This shared task aims to introduce and regularize the concept of Word Grouping in Indian languages. Word grouping is a process wherein, given a plain text sentence in an Indian language, the task is to output a sequence of word groups, where each group represents a semantically cohesive unit.
Example:
Input Sentence: कुक आइलैंड्स दक्षिण प्रशांत महासागर के बीच में पोलिनेशिया में स्थित एक द्वीप देश है , जिसका नूजीलैंड के साथ खुला सहयोग है ।
Output Sentence: कुक__आइलैंड्स दक्षिण प्रशांत__महासागर__के बीच में पोलिनेशिया__में स्थित एक द्वीप देश है , जिसका नूजीलैंड__के साथ खुला सहयोग है ।
The link to shared task test phase is :
- Max Team Size: 4
- An individual cannot be part of multiple teams.
- Submission is from one CodaBench account.
- CodaBench account is required for participation.
Exact Matching will be used for evaluation. score.py is the evaluation file for the competition.
Your submission should contatin a .zip of predictions.csv file.
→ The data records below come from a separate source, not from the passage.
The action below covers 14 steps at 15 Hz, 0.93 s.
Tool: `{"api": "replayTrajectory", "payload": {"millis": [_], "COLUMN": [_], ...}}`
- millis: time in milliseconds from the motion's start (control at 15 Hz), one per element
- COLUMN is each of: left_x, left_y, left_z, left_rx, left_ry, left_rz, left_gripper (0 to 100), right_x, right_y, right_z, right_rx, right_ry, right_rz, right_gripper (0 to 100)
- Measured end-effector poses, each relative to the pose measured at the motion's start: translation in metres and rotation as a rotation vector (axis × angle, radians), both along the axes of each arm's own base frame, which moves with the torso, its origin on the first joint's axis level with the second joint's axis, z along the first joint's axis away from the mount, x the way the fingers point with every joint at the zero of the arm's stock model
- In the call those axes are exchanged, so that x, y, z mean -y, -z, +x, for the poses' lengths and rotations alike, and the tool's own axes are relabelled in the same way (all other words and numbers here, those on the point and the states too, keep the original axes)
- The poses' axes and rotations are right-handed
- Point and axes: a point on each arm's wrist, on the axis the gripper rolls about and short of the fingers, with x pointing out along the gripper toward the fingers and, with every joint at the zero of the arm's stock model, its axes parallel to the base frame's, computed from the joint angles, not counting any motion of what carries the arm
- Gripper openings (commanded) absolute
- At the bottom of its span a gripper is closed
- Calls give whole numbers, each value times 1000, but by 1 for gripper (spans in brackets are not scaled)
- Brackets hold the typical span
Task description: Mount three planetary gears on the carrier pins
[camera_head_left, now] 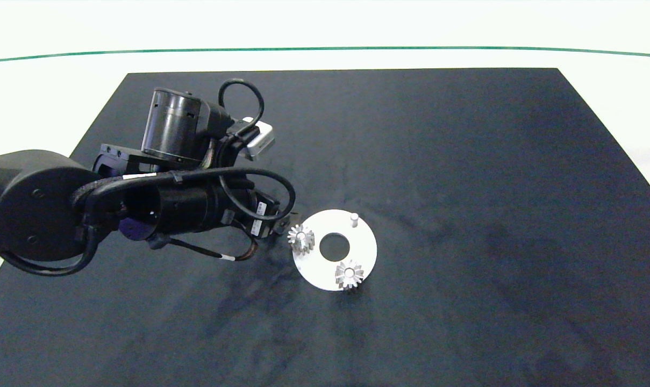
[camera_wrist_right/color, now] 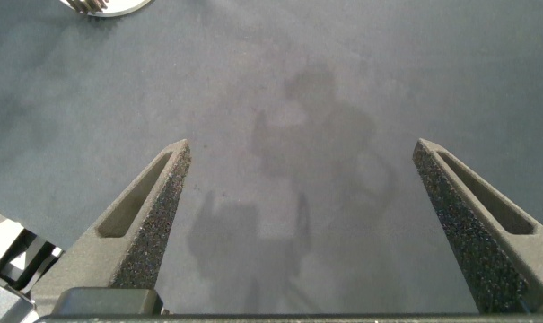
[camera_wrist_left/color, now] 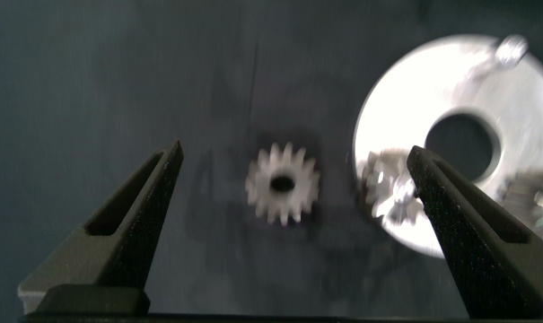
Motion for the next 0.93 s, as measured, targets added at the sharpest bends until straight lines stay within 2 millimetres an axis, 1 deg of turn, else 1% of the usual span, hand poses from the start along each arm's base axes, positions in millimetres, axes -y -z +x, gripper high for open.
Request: {"api": "replayTrajectory", "payload": {"millis": [200,333,467,733,933], "left_x": [-13,-17,-17,-17,-14], "left_y": [8,10,9,16,20], "left_z": [-3,-3,-3,-3,4], "left_rx": [-27,-14,8,4,51], "left_ry": [-31,-23,-21,-7,6], "left_rz": [18,43,38,63,70], "left_gripper": [100,100,100,100,100], "right_x": [0,0,1,1,1], "right_y": [0,0,0,0,0], "right_z": [0,-1,-1,-1,-1], "right_rx": [1,2,5,5,6], "right_ry": [0,-1,-1,-1,-2], "right_rz": [-1,1,3,3,4], "right_gripper": [100,100,100,100,100]}}
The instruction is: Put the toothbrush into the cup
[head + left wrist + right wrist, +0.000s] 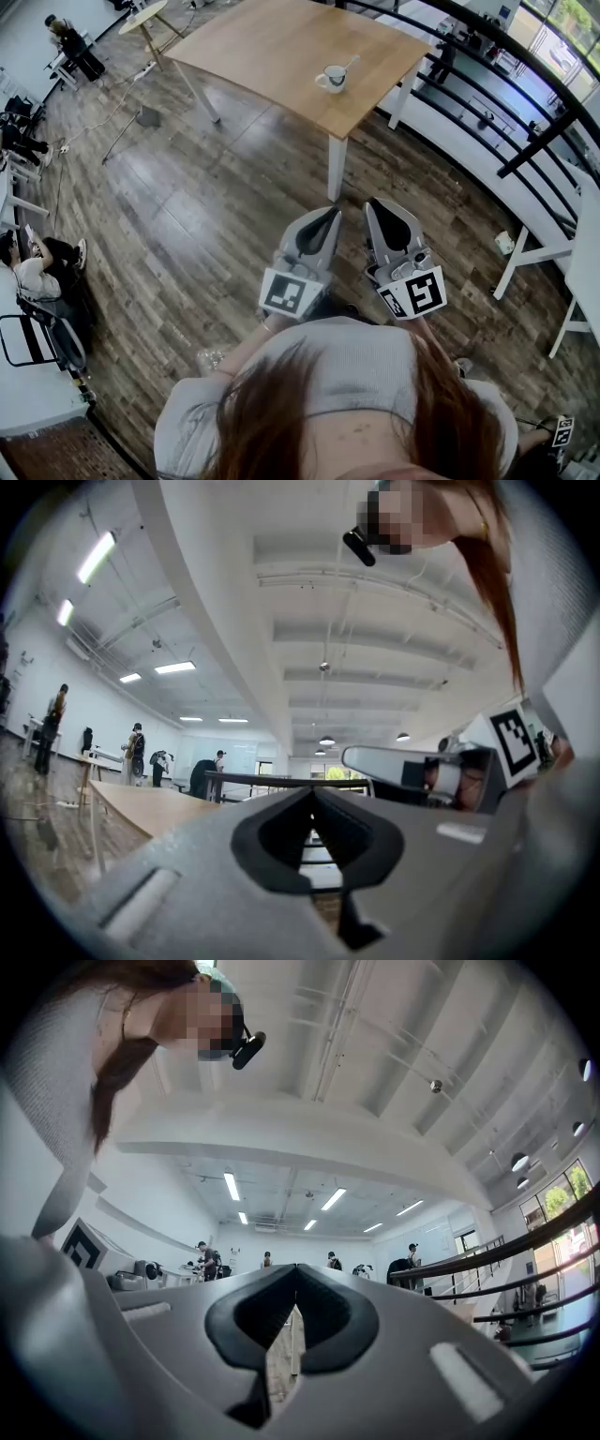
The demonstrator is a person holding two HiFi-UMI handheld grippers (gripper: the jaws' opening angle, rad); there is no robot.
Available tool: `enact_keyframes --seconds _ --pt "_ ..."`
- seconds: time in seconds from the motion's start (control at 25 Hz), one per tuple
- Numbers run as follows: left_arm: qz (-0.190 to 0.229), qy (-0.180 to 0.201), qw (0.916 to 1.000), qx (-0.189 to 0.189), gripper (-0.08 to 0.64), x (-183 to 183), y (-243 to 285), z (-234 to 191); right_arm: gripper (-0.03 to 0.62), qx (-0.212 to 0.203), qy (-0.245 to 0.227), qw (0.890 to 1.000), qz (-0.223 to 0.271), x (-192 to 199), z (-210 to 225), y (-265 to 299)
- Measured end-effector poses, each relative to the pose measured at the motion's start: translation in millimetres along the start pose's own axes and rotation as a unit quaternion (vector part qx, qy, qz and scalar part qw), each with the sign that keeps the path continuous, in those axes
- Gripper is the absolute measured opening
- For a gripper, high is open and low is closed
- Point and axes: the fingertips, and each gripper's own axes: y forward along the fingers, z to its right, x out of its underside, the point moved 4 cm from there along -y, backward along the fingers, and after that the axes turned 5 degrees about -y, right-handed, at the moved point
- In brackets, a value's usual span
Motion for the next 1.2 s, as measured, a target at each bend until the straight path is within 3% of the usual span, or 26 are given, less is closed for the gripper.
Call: enact_keyframes --seconds 0.48,1.2 --pt "0.007 0.01 0.9999 -0.008 0.003 0 -2 30 -0.002 -0.024 0.037 0.999 -0.011 5 0 -22" --pt "0.022 0.02 0.9995 -0.013 0.003 -8 29 2 0.005 -0.026 0.005 1.0 -0.006 8 27 9"
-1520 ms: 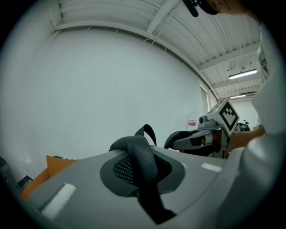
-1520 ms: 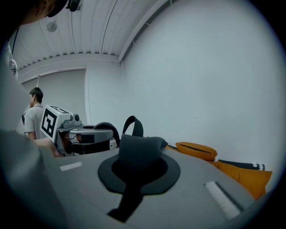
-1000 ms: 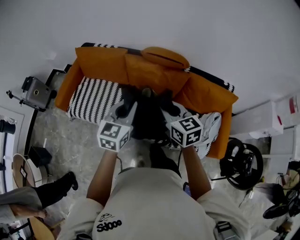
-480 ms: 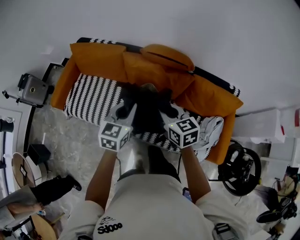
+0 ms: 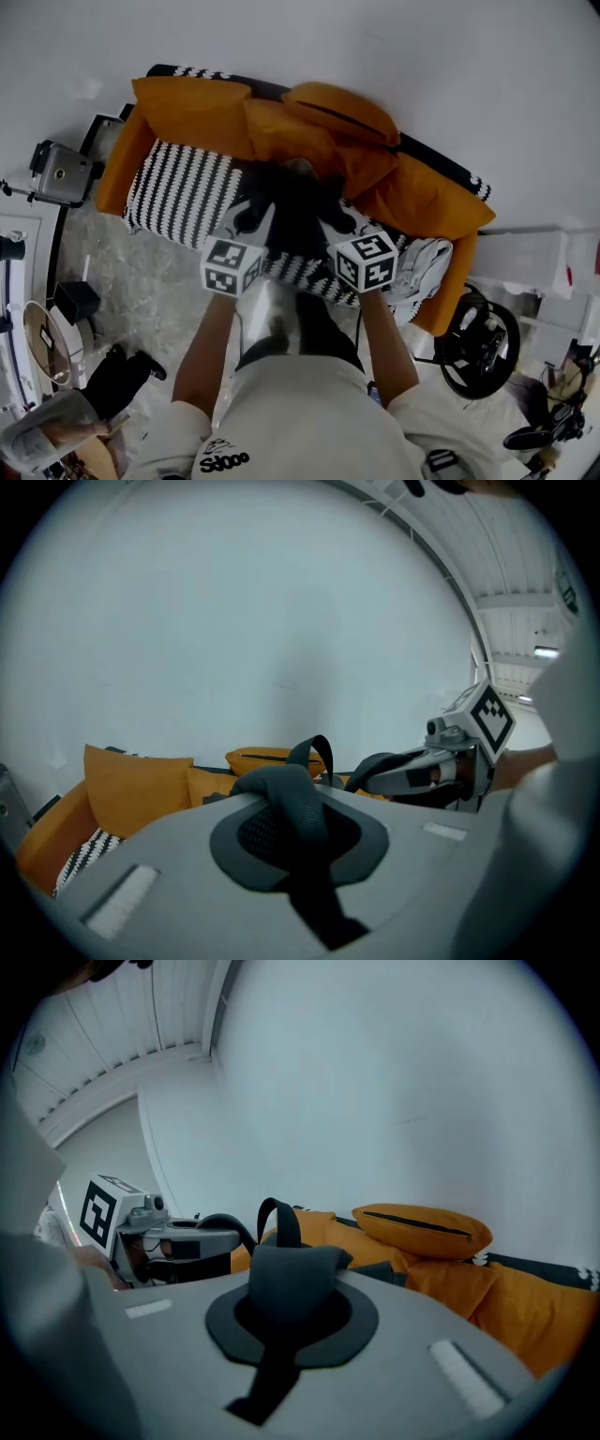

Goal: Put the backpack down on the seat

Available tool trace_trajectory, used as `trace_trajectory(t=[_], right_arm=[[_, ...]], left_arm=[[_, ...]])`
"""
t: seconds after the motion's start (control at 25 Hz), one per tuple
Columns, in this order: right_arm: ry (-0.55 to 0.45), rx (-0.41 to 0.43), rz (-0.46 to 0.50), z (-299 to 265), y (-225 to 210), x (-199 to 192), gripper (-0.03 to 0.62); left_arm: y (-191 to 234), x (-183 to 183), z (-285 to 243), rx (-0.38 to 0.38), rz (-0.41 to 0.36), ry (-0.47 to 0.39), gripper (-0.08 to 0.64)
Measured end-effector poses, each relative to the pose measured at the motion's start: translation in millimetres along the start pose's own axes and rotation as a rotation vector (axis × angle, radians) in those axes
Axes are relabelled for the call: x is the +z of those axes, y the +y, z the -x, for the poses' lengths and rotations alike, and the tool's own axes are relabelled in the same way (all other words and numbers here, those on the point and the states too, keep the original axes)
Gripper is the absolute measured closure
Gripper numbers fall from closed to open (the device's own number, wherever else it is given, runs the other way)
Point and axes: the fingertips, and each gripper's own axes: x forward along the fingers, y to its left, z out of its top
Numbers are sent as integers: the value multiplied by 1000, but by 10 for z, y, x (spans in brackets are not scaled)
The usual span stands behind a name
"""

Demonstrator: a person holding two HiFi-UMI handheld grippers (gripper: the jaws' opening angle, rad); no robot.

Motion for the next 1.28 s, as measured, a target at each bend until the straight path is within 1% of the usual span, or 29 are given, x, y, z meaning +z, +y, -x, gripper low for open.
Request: trace_trajectory(t=[0.28,0.52,0.76,0.92,1.08,1.28], right_arm=[[38,16,-23,-290,-205,-57,589],[48,39,-20,-501,-345,-43,589],[57,29,-22,-656,-526,-79,589],[70,26,-30,-755,-616,-167,589],[81,25,-49,-850,-708,-269,589],[111,14,-68,-965,-830,-470,589]], left_arm=[[196,-143,-297,5,22,55,525],[373,-199,-525,17,51,74,524],[441,-315,-724,10,79,102,524],[493,-466,-821,14,100,134,523],[551,-569,-911,22,116,146,523],[637,-709,-970,44,148,175,522]])
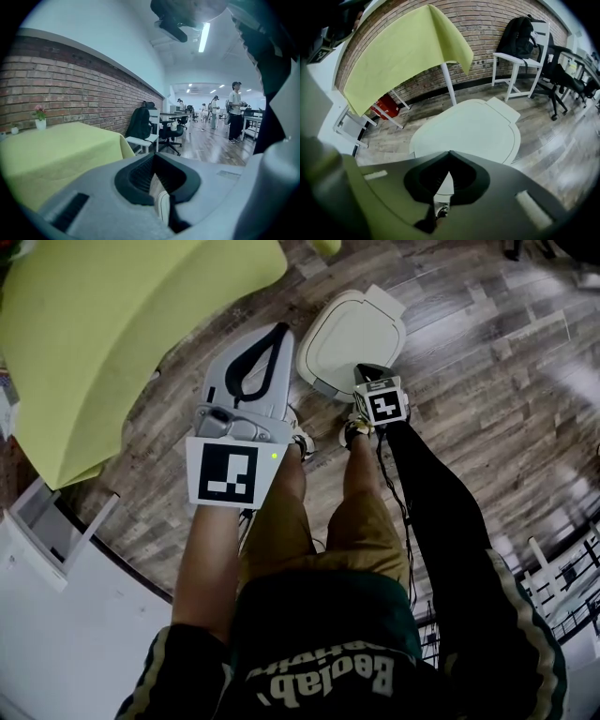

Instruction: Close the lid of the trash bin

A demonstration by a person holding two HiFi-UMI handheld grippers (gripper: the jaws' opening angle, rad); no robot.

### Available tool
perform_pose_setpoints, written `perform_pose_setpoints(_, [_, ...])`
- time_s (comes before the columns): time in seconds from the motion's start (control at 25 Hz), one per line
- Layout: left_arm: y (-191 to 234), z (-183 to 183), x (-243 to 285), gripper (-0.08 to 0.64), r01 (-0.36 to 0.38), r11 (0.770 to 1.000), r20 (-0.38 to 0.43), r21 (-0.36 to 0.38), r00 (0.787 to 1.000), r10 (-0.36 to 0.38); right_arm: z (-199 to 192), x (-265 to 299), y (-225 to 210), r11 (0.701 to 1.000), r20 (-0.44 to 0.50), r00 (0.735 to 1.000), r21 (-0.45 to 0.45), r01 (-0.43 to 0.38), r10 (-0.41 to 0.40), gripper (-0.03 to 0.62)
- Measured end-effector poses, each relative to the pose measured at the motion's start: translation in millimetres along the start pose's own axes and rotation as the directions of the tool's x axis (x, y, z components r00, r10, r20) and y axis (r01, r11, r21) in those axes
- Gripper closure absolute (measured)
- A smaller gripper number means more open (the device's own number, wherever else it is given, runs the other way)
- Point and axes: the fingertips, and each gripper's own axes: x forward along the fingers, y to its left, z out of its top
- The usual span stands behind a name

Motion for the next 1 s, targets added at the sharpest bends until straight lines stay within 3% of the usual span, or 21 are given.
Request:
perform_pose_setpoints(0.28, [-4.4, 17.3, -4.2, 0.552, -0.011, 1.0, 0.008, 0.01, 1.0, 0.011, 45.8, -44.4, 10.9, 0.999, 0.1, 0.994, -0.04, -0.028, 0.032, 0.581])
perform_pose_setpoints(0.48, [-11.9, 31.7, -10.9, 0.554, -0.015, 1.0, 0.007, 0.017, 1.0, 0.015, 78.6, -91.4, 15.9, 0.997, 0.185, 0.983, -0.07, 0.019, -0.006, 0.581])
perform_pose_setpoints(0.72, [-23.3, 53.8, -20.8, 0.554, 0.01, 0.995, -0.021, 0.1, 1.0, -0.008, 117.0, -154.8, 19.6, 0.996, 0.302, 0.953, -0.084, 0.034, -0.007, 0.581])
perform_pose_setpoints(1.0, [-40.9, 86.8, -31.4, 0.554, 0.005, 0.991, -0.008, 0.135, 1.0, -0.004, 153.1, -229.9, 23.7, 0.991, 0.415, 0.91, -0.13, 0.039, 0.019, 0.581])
The predictions.csv file should contain 2 columns named Input Sentence and Output Sentence. Submissions that do not conform to this requirements will not be evaluated by the system.
All participating teams are expected to submit a system paper describing methodologies adopted and findings.
For this task, adaptation of statistical and linguistic methodologies is highly encouraged.